Сигналы и мотивы 2

PSI-BLAST

Таблица с результатом.

Я выбрал белок P47908. Это ribosome hibernation promotion factor из Synechococcus sp. После третьей итерации не добавилось новых находок, семейство белков хорошее.

Это мое задание не было принято с первой попытки со следующим комментарием: "После 1й итерации указано "P30334.1 0.004" и "P47908.2 3.00E-143". Так быть не может!"
Однако это именно то, что выдает PSI-BLAST. Скрины выдачи привожу ниже (Рис. 1-3).

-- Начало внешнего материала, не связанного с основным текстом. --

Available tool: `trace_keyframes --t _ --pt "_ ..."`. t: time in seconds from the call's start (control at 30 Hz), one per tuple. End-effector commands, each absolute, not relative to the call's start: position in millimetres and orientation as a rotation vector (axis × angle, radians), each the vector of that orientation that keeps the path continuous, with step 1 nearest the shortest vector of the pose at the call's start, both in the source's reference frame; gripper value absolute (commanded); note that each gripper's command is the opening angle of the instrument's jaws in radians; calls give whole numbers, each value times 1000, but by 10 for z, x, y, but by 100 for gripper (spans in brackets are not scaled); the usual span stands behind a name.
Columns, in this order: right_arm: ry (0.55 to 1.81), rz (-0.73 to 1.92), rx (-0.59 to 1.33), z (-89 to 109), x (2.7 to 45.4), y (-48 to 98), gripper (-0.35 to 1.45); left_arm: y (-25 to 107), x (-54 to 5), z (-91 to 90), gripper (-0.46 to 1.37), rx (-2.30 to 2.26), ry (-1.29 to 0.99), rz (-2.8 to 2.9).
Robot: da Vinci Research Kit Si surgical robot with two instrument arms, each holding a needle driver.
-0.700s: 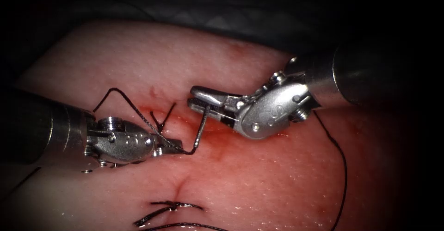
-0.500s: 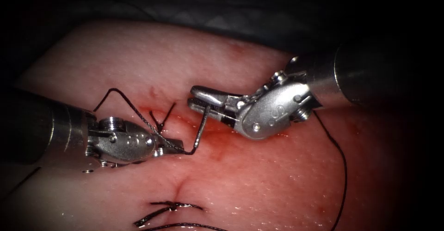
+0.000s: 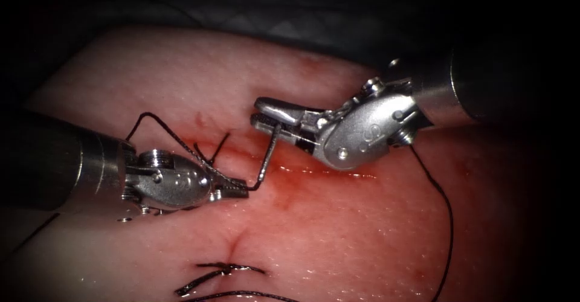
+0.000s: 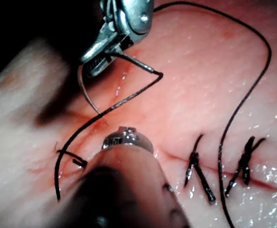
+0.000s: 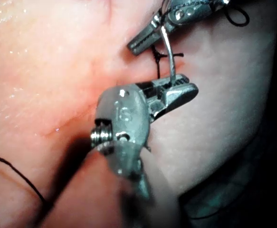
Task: Wound Closure
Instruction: Use the left gripper to throw the needle through the top of the cut
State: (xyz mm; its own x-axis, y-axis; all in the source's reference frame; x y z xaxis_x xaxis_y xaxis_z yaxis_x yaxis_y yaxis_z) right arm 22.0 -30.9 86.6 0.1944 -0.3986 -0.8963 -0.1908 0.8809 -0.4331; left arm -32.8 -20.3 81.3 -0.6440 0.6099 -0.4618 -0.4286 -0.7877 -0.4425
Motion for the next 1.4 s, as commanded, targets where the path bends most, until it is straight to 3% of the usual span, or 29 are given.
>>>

Изображение не найдено. Вы можете сообщить об этом: daniil (dot) bobrovsky (at) fbb (dot) msu (dot) ru
Рис. 1. Первая итерация PSI-BLAST.
Изображение не найдено. Вы можете сообщить об этом: daniil (dot) bobrovsky (at) fbb (dot) msu (dot) ru
Рис. 2. Вторая итерация PSI-BLAST.
Изображение не найдено. Вы можете сообщить об этом: daniil (dot) bobrovsky (at) fbb (dot) msu (dot) ru
Рис. 3. Третья итерация PSI-BLAST.

Эндонуклеазы рестрикции

Я получил список сайтов с помощью следующего скрипта на R:

endonucl <- read.table("TypeII_REs.tsv",sep="\t")
endonucl <- endonucl[which(endonucl$V5!="-"),]
endonucl <- endonucl[which(!duplicated(endonucl$V5)),]
endonucl <- endonucl[nchar(as.vector(endonucl$V5))>2,]
writeLines(as.vector(endonucl$V5),con=file("re_sites.txt"),sep=" ")
				

После исключения повторяющихся сайтов, а также сайтов в 1-2 нуклеотида (так как поиск таких сайтов в геноме будет бессмысленным) осталось 207 различных сайтов, которые я через пробел записал в файл.

После этого на полученном списке сайтов рестрикции я запустил программу CBcalc (см. команду ниже), которая оценивает представленность сайтов в геноме с помощью метода, предложенного Chris Bruge и Samuel Karlin. Метод заключается сперва в оценке ожидаемого числа находок данного сайта, а затем подсчета реального числа, после чего считается отношение Observed/Expected. Чем это значение больше, тем более представленным является сайт. Сайты я искал в геноме бактерии Cellvibrio japonicus.

cbcalc -s re_sites.txt -o cbcalc.tsv -K cellvibrio_japonicus.fna
				

Результат работы программы доступен в таблице (манипуляции с ней и отбор сайтов выполнялись в LibreOffice Calc). Для нас наибольший интерес представляют сайты с наименьшей представленностью, так как против этих сайтов идет наиболее сильный отбор, потому что ДНК в них может подвергаться гидролизу эндонуклеазами (например, при ошибках в метилировании этих сайтов).
Сначала решил установить порог на O/E в 0.8, как было предложено в задании: сразу многие из найденных сайтов имели O/E немного выше, так что такое пороговое значение действительно выглядело разумным.
Однако полученный с таким порогом список эндонуклеаз включал 389 экспериментально проверенных белков из-за того, что сайт "TCTAGA", имеющий O/E ratio 0.754, слишком "популярный". При снижении порога до 0.7 число белков снизилось до 22, поэтому я решил остановиться на данном пороговом значении.
Скрипт на R, с помощью которого были получены экспериментально подтвержденные эндонуклеазы:

sites <- c('CTCGAG','CTAG','CGTACG','GGATCC','GAGCTC')
endonucl <- read.table("TypeII_REs.tsv",sep="\t")
endonucl <- endonucl[which(endonucl$V5 %in% sites),]
endonucl <- endonucl[which(endonucl$V11 == 'no'),]
names_endonucl <- as.vector(endonucl$V1)
writeLines(names_endonucl,con=file("found_endonucl.txt"),sep="\n")
				

Итак, список полученных эндонуклеаз рестрикции:

AbrI
BamFI
BamHI
BfaIA
BfaIB
Bsp98I
BstVI
BsuMIA
BsuMIB
BsuMIC
CchI
DdsI
MjaI
MthZI
PaeR7I
R1.BsuMI
R2.BsuMI
R3.BsuMI
SacI
Sgr13350I
TliI
XhoI
				

Информацию о них можно найти в базе REBASE, из которой и был получен изначальный список эндонуклеаз с сайтами. Например, эндонуклеаза AbrI была выделена из почвенной бактерии Azospirillum brasilense.